Jann Halexander / live - PAPA, MUM/Le Sexe Triste/Moi qui Rêve[Concert Happy Bi'rthday]

 

Comme tant d'autres, il passe peu en radios, en web radios, à la télé, mais on finit par se dire qu'avec son esprit définitivement inclassable, un mélange de flamboyance et une façon d'en faire des tonnes, influencé par Pasolini et Poulenc, il l'a un peu cherché.

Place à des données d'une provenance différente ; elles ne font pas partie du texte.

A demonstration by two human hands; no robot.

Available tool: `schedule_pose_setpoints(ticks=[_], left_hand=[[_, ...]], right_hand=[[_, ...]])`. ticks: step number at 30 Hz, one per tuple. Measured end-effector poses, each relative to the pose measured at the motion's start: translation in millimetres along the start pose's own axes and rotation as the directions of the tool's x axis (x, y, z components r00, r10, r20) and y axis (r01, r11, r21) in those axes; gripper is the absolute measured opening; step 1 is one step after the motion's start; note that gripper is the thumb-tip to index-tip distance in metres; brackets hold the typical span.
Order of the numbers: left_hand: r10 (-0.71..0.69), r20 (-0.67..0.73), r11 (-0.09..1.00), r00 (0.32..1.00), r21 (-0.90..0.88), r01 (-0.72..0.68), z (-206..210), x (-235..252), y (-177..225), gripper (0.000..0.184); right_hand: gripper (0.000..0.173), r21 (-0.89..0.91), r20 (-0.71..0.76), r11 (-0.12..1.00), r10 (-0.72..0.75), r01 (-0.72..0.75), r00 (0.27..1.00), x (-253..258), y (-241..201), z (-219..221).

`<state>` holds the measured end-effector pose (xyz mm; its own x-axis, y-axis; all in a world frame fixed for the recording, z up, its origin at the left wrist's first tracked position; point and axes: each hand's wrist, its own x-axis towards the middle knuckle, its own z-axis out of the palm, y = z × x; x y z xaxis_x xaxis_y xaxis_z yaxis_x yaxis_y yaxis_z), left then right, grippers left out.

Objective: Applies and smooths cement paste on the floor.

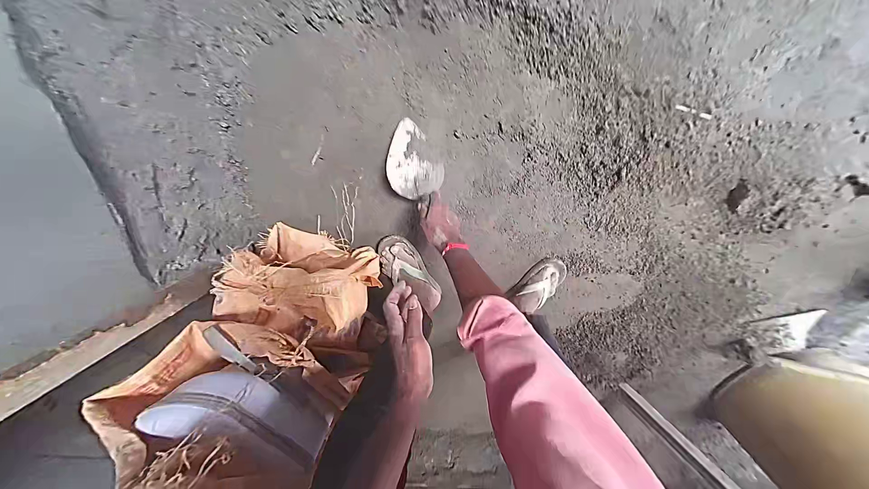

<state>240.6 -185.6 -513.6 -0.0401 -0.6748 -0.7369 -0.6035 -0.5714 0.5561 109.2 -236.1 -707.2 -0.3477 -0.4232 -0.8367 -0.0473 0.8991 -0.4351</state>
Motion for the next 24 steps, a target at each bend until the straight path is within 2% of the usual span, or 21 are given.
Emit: schedule_pose_setpoints(ticks=[3, 6, 8, 10, 11, 13, 14, 15, 16, 17, 18, 20, 21, 22, 24], left_hand=[[-0.049, -0.019, 0.999, 0.999, 0.007, 0.049, 5.3, 0.6, -9.3, 0.05], [-0.021, 0.002, 0.999, 1.0, 0.039, 0.021, 15.2, -12.0, -19.4, 0.051], [0.061, 0.041, 0.995, 0.997, 0.075, -0.064, 22.9, -13.8, -24.0, 0.053], [0.096, 0.068, 0.978, 0.993, 0.177, -0.107, 22.9, -15.8, -37.5, 0.052], [0.112, 0.085, 0.958, 0.99, 0.257, -0.13, 20.1, -17.8, -46.3, 0.052], [0.173, 0.131, 0.893, 0.976, 0.398, -0.212, 14.8, -15.6, -60.7, 0.054], [0.206, 0.163, 0.859, 0.965, 0.441, -0.258, 13.1, -14.5, -63.9, 0.055], [0.239, 0.204, 0.824, 0.949, 0.474, -0.31, 8.5, -15.1, -64.7, 0.055], [0.266, 0.254, 0.792, 0.93, 0.493, -0.361, 5.5, -16.2, -63.6, 0.055], [0.269, 0.302, 0.773, 0.914, 0.498, -0.392, 5.0, -20.0, -60.4, 0.056], [0.26, 0.343, 0.756, 0.903, 0.51, -0.411, 6.2, -25.6, -55.2, 0.056], [0.269, 0.391, 0.702, 0.88, 0.546, -0.457, 23.1, -23.4, -32.4, 0.057], [0.281, 0.41, 0.666, 0.867, 0.567, -0.484, 31.4, -24.1, -19.4, 0.057], [0.297, 0.442, 0.62, 0.846, 0.585, -0.524, 40.3, -26.4, -6.0, 0.058], [0.319, 0.545, 0.501, 0.776, 0.598, -0.626, 69.0, -34.9, 20.5, 0.059]], right_hand=[[0.055, 0.186, -0.22, 0.981, 0.098, -0.057, 0.971, 36.6, 42.7, -58.8], [0.055, 0.413, -0.333, 0.906, 0.248, -0.096, 0.91, 35.4, 132.7, -129.8], [0.049, 0.674, -0.331, 0.734, 0.404, -0.086, 0.853, 29.9, 179.6, -171.5], [0.036, 0.84, -0.255, 0.537, 0.517, -0.077, 0.817, 5.8, 199.5, -197.7], [0.037, 0.845, -0.237, 0.529, 0.498, -0.076, 0.834, -15.0, 203.8, -201.2], [0.047, 0.758, -0.268, 0.651, 0.341, -0.02, 0.901, -54.8, 204.9, -189.6], [0.052, 0.73, -0.276, 0.683, 0.253, 0.031, 0.927, -68.5, 206.3, -173.8], [0.052, 0.747, -0.269, 0.662, 0.214, 0.063, 0.939, -74.4, 208.4, -150.9], [0.049, 0.804, -0.208, 0.594, 0.228, 0.033, 0.951, -74.5, 211.5, -128.4], [0.046, 0.89, -0.102, 0.454, 0.261, -0.029, 0.96, -73.0, 216.2, -109.0], [0.044, 0.959, 0.012, 0.267, 0.28, -0.09, 0.96, -73.6, 220.4, -96.6], [0.04, 0.995, 0.091, 0.014, 0.255, -0.097, 0.963, -70.8, 217.7, -97.4], [0.039, 0.995, 0.094, -0.042, 0.237, -0.086, 0.967, -73.4, 215.0, -97.8], [0.039, 0.993, 0.117, -0.048, 0.235, -0.108, 0.965, -78.1, 214.5, -97.4], [0.04, 0.969, 0.235, 0.009, 0.264, -0.246, 0.936, -99.8, 222.9, -99.8]])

Restent ses chansons aigres-douces, du 'Sexe triste' à 'Aucune Importance' et ses prestations scéniques troublantes, souvent sans micro, dans des théâtres et des cabarets sortis d'un film d'auteur des années 70. Et les clips, avec leurs forêts, leurs crépuscules. L'année 2016 aura été prolifique pour Jann Halexander. Sortie de plusieurs clips : 'Papa, Mum', 'Pars et Gogo II' (avec la comédienne Cécile Goguely), 'Les Couleurs de l'Automne' (une reprise de Vincent Ahn). Et puis le spectacle Affidavit : 13 dates pour un chanteur né un 13 septembre qui affiche 13 ans de carrière malgré tout, au compteur. 13 : son chiffre porte-bonheur comme semble l'indiquer la plaquette de présentation du spectacle ? En tout cas la dernière aura lieu le 8 octobre à Comédie Nation, à Paris, le chanteur sera accompagné par Sultana et Ouman Dee aux choeurs et Barbara Felettig à la guitare.